The two Classification algorithms were then used to build, test and apply a number of data mining models to the data and it was then possible to compare the predictions made by each model. During the model building stage it was possible to build the models using prepared and unprepared data as well as to build models using the different techniques to determine the effect this had on the results. During testing of the models it was possible to compare the models’ accuracy and to measure how quickly the model finds actual positive target values (model lift). Once the models had been built and tested it was possible to apply the models to new data and then compare the predictions made by the models to those of the other models as well as to the actual values in the historical data. It was also of interest to compare the results of testing the models to those of applying the models to new data.
2.2 Choice of Data Mining Tool
It was chosen to evaluate the data mining functionality provided with the Oracle9i Enterprise Edition database. An aspect of ODMthat supported its use was that all data mining processing occurs within the database.This removes the need to extract data from the database in order to perform the mining as well as reducing the need for hardware and software to store and manage this data. According to Berger [2004] this results in a more secure and stable data management and mining environment and enhances productivity as the data does not have to be extracted from the database before it is mined.
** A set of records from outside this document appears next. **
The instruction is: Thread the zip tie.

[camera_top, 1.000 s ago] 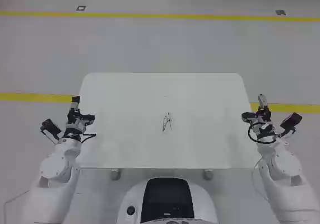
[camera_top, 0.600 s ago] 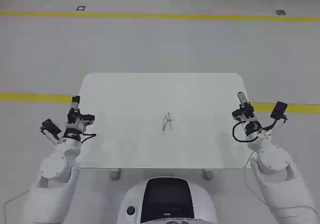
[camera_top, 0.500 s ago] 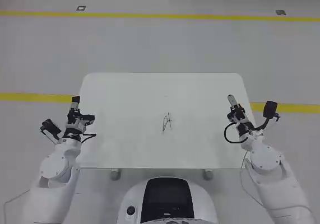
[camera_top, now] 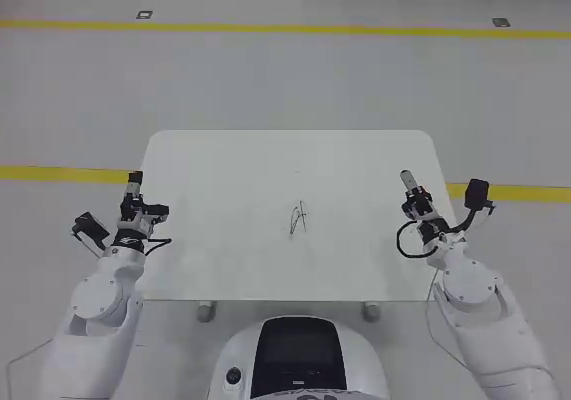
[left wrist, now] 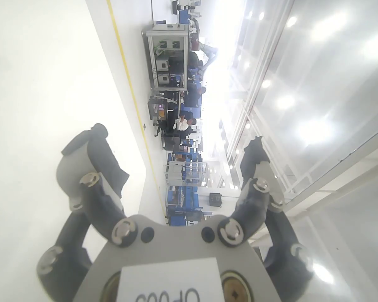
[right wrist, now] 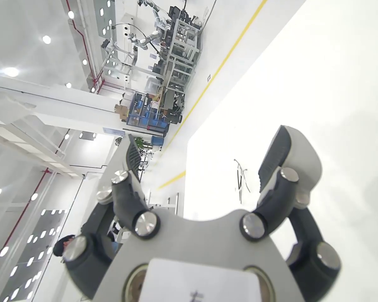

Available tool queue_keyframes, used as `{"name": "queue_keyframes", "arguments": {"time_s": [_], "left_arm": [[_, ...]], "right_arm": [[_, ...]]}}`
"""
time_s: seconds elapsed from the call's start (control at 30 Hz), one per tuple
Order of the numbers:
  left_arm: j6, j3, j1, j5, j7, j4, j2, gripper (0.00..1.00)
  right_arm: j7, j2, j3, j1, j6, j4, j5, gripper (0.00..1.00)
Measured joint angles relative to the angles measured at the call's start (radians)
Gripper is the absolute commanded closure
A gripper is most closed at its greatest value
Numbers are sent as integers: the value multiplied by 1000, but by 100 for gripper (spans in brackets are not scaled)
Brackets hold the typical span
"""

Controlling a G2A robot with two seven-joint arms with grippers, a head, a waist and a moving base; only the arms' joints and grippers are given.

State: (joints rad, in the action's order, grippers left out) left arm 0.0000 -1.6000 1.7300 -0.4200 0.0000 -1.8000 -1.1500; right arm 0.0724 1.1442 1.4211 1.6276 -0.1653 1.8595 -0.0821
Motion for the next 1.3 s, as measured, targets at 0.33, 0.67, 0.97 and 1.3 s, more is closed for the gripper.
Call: {"name": "queue_keyframes", "arguments": {"time_s": [0.33, 0.67, 0.97, 1.3], "left_arm": [[0, 0, 0, 0, 0, 0, 0, 0], [0, 0, 0, 0, 0, 0, 0, 0], [0, 0, 0, 0, 0, 0, 0, 0], [0, 0, 0, 0, 0, 0, 0, 0]], "right_arm": [[187, 10, -157, -219, -183, -22, -285, 0], [240, 28, -241, -289, -175, -98, -374, 0], [246, 27, -252, -300, -170, -91, -389, 0], [495, 81, -434, -554, -175, -237, -586, 0]]}}
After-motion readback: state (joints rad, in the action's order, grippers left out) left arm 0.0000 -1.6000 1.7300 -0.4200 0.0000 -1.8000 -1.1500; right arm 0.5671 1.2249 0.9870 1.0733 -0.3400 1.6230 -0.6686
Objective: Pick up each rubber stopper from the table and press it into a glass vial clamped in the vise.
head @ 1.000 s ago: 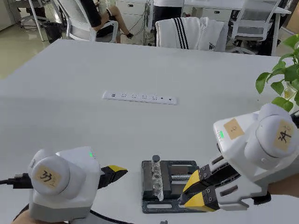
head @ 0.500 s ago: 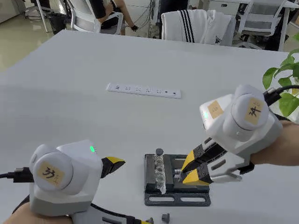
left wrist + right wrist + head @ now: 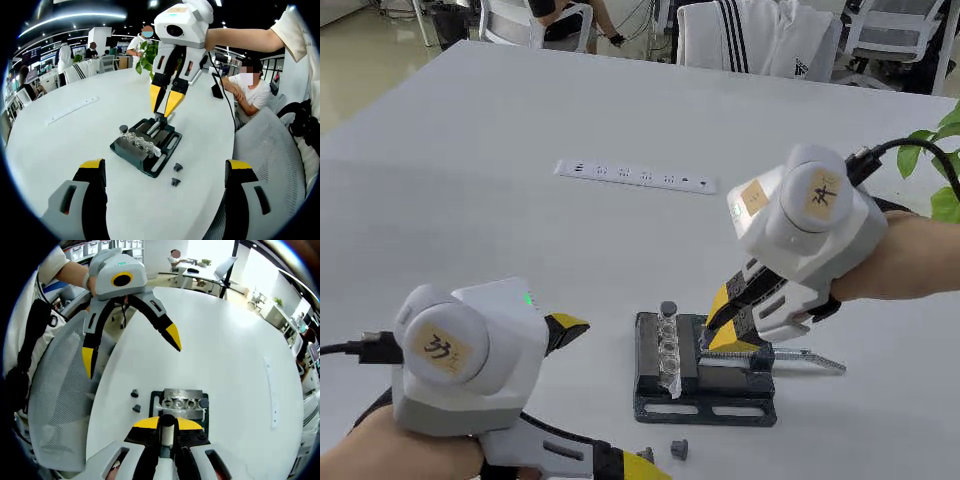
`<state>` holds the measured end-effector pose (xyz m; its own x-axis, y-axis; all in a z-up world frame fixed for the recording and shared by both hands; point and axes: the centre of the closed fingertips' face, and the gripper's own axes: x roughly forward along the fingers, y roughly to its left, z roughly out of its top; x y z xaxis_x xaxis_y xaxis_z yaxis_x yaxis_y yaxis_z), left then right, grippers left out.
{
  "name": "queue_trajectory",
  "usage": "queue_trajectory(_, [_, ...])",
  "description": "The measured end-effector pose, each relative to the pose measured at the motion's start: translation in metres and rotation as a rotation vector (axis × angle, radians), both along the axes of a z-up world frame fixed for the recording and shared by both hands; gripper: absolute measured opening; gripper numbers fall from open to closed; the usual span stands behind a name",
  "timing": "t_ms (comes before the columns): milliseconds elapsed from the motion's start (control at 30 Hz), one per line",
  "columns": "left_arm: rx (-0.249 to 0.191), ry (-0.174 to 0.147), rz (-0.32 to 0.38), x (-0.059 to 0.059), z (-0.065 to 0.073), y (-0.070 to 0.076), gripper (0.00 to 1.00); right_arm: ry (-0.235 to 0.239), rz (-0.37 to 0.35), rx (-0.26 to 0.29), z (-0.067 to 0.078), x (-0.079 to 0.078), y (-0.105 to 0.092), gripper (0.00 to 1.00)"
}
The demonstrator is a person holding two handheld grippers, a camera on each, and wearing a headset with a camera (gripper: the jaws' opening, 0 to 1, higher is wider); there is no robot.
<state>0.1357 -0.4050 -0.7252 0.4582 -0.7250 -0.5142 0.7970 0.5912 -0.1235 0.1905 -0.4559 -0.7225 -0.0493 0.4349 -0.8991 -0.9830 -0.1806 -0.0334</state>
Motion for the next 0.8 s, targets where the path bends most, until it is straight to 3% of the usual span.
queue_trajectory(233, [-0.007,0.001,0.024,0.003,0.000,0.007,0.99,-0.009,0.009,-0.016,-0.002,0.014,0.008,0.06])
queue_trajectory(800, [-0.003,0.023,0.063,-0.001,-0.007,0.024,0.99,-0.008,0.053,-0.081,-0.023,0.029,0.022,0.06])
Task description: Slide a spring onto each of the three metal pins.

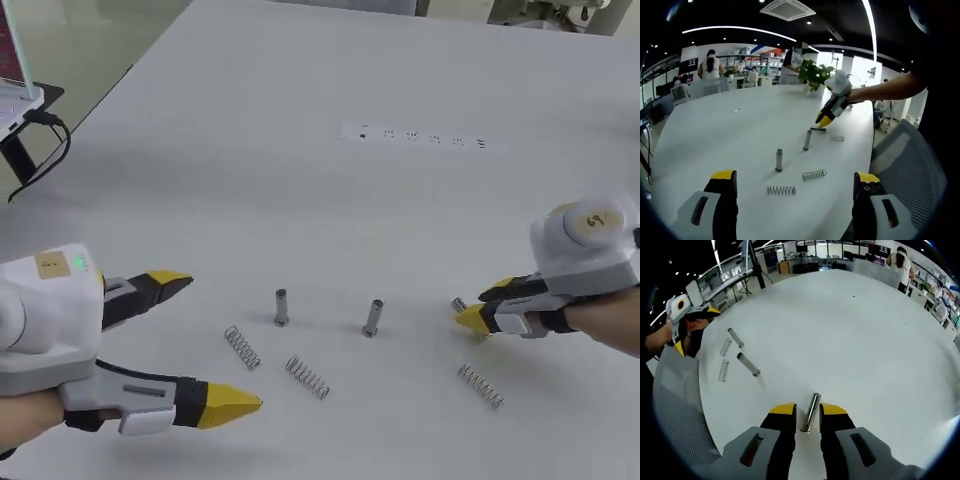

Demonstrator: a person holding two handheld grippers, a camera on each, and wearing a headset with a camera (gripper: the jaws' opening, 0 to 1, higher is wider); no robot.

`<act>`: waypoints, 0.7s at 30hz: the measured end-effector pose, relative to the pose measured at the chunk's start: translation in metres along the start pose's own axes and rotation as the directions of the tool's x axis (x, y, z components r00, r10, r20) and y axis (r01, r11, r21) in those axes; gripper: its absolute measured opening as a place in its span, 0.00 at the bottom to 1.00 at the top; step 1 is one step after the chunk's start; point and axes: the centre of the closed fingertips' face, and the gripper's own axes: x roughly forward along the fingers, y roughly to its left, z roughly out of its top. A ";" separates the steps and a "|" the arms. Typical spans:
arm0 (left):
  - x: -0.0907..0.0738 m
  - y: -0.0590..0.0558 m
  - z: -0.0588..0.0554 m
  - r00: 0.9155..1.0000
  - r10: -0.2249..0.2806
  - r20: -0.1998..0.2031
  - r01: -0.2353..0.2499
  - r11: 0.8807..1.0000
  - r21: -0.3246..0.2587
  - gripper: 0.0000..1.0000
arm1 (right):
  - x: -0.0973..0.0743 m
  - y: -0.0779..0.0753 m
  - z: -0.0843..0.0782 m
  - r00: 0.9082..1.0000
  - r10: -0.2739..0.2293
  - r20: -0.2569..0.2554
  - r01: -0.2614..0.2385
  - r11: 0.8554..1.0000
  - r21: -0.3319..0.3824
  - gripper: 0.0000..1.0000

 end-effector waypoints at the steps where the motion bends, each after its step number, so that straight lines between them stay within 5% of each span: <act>1: -0.001 0.001 0.000 1.000 0.005 0.003 -0.005 1.000 -0.004 0.94 | 0.001 -0.001 0.001 1.000 0.001 -0.005 -0.001 1.000 0.019 0.16; 13: -0.007 0.004 -0.010 1.000 0.016 -0.007 -0.016 1.000 -0.024 0.92 | 0.013 -0.004 0.002 0.999 0.009 -0.046 -0.006 0.997 0.074 0.17; 21: -0.009 0.007 -0.011 1.000 0.028 -0.003 -0.028 0.999 -0.033 0.92 | 0.017 -0.010 -0.001 0.994 -0.003 -0.108 0.016 0.994 0.111 0.09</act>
ODM uses Java code to build, test and apply the models. It was decided to use DM4J 9.0.4 (an extension of JDeveloper 10g) to conduct the data mining as DM4J provides wizards that allow the user to adjust the settings for the data mining and automatically generates the Java code that is run when the mining is performed. This functionality allows novice users to use the default settings for the various algorithms and more advanced users can experiment with the different settings without having to rewrite vast amounts of code. DM4J also provides access to the Oracle 9i database and the data used for the data mining which allows the user to carry out data preparation within the database using similar wizards. These factors would allow the ease of use of the tools to be evaluated and to determine how the various stages of the data mining process are supported by ODM.
In the study of related literature it is apparent that a number of authors feel data mining should be conducted in a procedural manner. Al-Attar [2004] feels that a step by step data mining methodology needs to be developed to allow non-experts to conduct data mining and that this methodology should be repeatable for most data mining projects. This and similar statements show the need for a well defined data mining process to be used by data miners.